Work through a short checklist before committing. Each answer narrows the field, and the first one reshapes the entire cost-benefit picture.

  1. Tax filing: confirm whether it is included or your responsibility, because that single answer changes everything.
  2. Limits: check the employee or contractor caps and what happens to pricing when you cross them (Payroll4Free's free tier stops at nine).
  3. State coverage: verify it supports every state where you have workers.
  4. Integrations: make sure it connects to your accounting and time-tracking tools so you are not rekeying data.
  5. Direct deposit: look at how it is handled and whether it costs extra.
  6. Support: read recent reviews about support quality, since payroll problems are urgent by nature.

Start free, but upgrade the moment payroll gets complicated

A reasonable path for many founders is to start with a free or contractor-only tool while you are tiny and simple, then graduate to a paid full-service plan the moment you add employees, cross state lines, or feel any uncertainty about tax deadlines. If you are building the business now, fold this decision into your broader setup alongside choosing a bank and coverage, the same way you would when you start a business with AI. And once you are paying staff, make sure your small business insurance, including workers' compensation, keeps pace, and that the business bank account your payroll draws from is set up cleanly.

Frequently asked questions

Is free payroll software actually free?

Some of it genuinely is for basic pay calculations. Payroll4Free, for example, runs basic payroll free for nine or fewer employees. But "free" usually excludes automated tax filing, direct deposit, or support, which are often paid add-ons. Read exactly what is included before assuming there is no cost.

Does free payroll software file my payroll taxes?

Usually not. Most free tools calculate withholding but leave you to file and remit federal and state payroll taxes yourself. Automated tax filing, often with an accuracy guarantee, is typically the headline feature of paid plans from providers like Wave, Patriot, and Gusto.

Can I run payroll for contractors for free?

Often close to it. Paying contractors is simpler because you do not withhold employment taxes; you pay them and issue a 1099 at year-end. Square Payroll, for instance, charges no monthly base fee for contractor-only payers and files the 1099-NEC, though it does charge a small per-contractor fee when you pay someone.
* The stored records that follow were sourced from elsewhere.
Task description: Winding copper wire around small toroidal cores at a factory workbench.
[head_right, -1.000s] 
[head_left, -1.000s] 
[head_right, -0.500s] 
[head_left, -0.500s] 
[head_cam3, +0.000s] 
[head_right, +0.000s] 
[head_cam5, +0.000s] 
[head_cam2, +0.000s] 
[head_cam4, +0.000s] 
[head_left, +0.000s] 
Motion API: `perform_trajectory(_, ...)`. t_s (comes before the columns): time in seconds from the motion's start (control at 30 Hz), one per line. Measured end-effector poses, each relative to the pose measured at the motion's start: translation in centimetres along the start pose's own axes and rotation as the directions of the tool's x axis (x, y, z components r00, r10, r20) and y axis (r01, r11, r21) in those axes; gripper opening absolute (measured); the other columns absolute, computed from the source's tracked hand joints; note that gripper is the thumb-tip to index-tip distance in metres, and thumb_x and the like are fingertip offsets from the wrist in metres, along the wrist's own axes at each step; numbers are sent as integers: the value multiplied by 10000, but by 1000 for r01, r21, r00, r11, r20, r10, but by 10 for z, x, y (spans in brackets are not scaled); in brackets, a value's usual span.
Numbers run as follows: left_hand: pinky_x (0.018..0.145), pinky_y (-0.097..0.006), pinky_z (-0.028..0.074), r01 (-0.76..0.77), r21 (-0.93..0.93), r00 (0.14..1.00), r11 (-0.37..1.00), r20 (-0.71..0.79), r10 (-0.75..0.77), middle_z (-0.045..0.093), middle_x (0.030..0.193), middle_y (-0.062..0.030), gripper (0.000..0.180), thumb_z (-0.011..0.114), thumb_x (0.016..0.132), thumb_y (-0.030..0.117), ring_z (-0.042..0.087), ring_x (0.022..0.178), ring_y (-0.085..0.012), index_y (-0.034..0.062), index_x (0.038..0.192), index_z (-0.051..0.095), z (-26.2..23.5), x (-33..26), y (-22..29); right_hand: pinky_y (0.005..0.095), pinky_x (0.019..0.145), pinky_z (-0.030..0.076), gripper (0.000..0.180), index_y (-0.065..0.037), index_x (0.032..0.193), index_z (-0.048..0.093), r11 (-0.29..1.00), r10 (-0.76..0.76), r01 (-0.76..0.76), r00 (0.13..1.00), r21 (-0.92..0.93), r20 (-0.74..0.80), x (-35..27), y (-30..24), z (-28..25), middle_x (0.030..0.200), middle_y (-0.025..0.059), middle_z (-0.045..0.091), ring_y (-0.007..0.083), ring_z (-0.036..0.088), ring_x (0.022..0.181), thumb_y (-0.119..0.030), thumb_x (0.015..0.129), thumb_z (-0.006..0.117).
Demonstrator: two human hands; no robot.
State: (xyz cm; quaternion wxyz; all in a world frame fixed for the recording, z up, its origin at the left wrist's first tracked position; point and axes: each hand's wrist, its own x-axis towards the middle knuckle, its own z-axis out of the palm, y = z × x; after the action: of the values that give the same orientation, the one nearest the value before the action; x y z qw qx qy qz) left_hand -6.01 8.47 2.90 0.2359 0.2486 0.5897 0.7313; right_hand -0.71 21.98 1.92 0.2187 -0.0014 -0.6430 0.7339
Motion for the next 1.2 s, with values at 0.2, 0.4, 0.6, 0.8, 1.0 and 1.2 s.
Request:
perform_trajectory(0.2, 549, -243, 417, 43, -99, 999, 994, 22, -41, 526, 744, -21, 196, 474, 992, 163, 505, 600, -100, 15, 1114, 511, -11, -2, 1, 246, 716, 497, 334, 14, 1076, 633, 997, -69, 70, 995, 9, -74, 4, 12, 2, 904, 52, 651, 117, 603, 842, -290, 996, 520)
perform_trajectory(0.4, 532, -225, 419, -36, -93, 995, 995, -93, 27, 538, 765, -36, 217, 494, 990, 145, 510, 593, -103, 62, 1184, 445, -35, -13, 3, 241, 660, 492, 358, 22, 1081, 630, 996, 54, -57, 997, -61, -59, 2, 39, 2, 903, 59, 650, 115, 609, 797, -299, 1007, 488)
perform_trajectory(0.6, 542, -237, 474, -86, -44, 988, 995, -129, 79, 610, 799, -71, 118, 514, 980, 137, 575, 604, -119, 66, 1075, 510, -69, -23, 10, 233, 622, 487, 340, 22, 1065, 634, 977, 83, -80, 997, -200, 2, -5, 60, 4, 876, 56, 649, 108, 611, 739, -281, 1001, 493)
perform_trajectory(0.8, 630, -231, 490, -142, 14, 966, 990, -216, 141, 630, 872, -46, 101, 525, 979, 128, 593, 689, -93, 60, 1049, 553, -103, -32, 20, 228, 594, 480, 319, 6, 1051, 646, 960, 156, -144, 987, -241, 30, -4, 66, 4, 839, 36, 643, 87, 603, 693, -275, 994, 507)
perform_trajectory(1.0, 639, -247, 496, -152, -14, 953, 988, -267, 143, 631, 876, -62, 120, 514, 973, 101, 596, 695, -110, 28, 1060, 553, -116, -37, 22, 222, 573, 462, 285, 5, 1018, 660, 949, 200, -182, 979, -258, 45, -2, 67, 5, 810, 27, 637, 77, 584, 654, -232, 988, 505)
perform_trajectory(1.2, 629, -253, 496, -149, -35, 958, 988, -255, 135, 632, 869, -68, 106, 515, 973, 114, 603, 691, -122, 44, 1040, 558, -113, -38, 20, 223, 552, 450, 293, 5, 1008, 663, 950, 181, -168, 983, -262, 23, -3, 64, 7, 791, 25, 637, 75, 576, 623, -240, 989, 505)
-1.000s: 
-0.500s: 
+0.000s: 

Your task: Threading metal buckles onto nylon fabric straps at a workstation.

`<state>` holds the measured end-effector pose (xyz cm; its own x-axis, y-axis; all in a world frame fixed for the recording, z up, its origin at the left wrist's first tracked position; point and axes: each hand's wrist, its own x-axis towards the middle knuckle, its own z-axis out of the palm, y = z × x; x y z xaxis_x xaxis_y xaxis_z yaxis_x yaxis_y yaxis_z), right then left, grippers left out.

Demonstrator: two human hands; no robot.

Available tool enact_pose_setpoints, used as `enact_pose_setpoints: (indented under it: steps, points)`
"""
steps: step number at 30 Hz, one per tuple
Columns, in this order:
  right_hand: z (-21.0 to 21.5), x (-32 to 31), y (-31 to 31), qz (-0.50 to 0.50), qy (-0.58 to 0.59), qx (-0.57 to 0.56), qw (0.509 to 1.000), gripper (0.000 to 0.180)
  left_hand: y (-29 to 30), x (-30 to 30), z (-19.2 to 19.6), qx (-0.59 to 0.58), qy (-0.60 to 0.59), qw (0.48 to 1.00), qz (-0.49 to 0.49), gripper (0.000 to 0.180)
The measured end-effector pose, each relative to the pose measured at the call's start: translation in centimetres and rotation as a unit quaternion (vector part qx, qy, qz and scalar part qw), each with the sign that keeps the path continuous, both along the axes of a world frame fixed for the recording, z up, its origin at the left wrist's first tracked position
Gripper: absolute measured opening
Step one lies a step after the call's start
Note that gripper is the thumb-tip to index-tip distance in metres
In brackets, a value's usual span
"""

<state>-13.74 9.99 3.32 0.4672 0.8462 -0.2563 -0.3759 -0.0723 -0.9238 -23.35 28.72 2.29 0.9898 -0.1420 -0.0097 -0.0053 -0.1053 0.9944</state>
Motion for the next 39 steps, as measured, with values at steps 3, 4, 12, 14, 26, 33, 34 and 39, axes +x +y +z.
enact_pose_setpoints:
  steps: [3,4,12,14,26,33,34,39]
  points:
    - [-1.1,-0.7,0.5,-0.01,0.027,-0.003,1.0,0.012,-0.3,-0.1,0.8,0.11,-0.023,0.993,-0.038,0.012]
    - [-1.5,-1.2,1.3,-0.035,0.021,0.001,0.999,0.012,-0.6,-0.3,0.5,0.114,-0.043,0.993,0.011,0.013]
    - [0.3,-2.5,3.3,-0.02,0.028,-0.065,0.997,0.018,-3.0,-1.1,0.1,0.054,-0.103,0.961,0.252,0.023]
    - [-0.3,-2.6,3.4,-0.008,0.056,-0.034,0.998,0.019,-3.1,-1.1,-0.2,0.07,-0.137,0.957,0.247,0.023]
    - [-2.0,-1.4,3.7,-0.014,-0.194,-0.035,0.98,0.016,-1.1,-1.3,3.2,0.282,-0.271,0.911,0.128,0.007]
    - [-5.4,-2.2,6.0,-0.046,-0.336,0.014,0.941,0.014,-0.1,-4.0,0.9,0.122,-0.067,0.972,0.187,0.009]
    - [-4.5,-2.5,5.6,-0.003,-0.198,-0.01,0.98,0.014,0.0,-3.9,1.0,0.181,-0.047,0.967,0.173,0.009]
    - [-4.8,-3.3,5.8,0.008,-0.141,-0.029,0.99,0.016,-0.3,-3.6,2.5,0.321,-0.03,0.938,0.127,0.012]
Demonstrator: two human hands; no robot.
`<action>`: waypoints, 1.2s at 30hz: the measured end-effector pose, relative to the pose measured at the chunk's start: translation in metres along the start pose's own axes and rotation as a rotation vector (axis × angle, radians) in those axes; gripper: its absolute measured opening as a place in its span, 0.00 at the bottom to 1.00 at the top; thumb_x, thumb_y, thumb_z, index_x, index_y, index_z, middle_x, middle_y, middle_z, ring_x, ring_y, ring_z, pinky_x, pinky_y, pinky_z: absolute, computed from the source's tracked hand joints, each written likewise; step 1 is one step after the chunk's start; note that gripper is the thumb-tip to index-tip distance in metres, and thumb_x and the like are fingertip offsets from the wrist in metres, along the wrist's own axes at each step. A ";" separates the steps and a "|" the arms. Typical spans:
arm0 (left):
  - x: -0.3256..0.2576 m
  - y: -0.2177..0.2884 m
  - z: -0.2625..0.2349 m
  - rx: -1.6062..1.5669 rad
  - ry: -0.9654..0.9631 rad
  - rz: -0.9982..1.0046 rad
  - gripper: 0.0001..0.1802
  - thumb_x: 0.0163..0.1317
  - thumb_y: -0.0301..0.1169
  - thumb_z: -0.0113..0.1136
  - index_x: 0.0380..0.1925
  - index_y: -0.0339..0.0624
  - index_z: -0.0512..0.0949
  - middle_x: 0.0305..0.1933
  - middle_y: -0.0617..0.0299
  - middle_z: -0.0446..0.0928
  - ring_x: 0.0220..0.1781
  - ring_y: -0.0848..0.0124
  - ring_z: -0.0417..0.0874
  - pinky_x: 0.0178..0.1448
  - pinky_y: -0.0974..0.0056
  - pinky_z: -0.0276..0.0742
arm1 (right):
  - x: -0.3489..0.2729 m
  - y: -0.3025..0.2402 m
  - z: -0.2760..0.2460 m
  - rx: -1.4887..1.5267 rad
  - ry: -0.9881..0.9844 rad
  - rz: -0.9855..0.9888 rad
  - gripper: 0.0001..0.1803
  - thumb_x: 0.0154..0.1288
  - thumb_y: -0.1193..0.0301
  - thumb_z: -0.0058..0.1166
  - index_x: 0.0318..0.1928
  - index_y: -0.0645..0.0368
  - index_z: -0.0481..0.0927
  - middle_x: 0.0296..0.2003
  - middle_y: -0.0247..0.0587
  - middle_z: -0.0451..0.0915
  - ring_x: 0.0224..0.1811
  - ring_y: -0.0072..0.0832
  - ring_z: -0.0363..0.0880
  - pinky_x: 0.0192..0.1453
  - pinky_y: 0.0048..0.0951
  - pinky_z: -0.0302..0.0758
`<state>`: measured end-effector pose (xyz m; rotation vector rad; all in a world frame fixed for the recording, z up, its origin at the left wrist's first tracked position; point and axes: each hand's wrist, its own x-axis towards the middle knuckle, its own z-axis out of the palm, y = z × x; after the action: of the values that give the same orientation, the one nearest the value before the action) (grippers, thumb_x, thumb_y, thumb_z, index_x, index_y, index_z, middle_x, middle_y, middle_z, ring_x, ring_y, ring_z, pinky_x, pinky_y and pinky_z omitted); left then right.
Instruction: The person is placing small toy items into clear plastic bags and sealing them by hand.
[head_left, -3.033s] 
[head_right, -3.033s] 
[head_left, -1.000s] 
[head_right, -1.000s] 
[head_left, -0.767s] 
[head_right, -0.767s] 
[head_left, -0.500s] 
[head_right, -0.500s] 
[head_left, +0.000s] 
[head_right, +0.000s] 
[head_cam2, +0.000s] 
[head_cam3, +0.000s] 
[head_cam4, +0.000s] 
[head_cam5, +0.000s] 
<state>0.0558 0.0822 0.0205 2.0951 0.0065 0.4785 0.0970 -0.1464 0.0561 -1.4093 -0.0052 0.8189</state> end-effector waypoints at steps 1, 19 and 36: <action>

When should I upgrade from free to paid payroll?

Upgrade when you hire W-2 employees, operate in more than one state, add benefits or variable hours, or feel any uncertainty about meeting tax deadlines. At that point, full-service filing usually justifies its cost by reducing your compliance risk and your time.

What happens if my payroll taxes are filed or paid late?

The IRS and state agencies can assess penalties and interest. Because withheld income and FICA taxes are treated as trust fund taxes, unpaid amounts can trigger a Trust Fund Recovery Penalty of 100% of the unpaid trust fund tax, collectible personally from a responsible person. This is the main risk of relying on a free tool that does not file for you.

Do I need to file Form 941 if I use free payroll software?

Yes, unless your tool files it for you. Employers generally must file Form 941 each quarter to report wages and withheld taxes. A free calculator will not submit it on your behalf, so confirm who is responsible for the quarterly filing before you rely on a no-cost tool.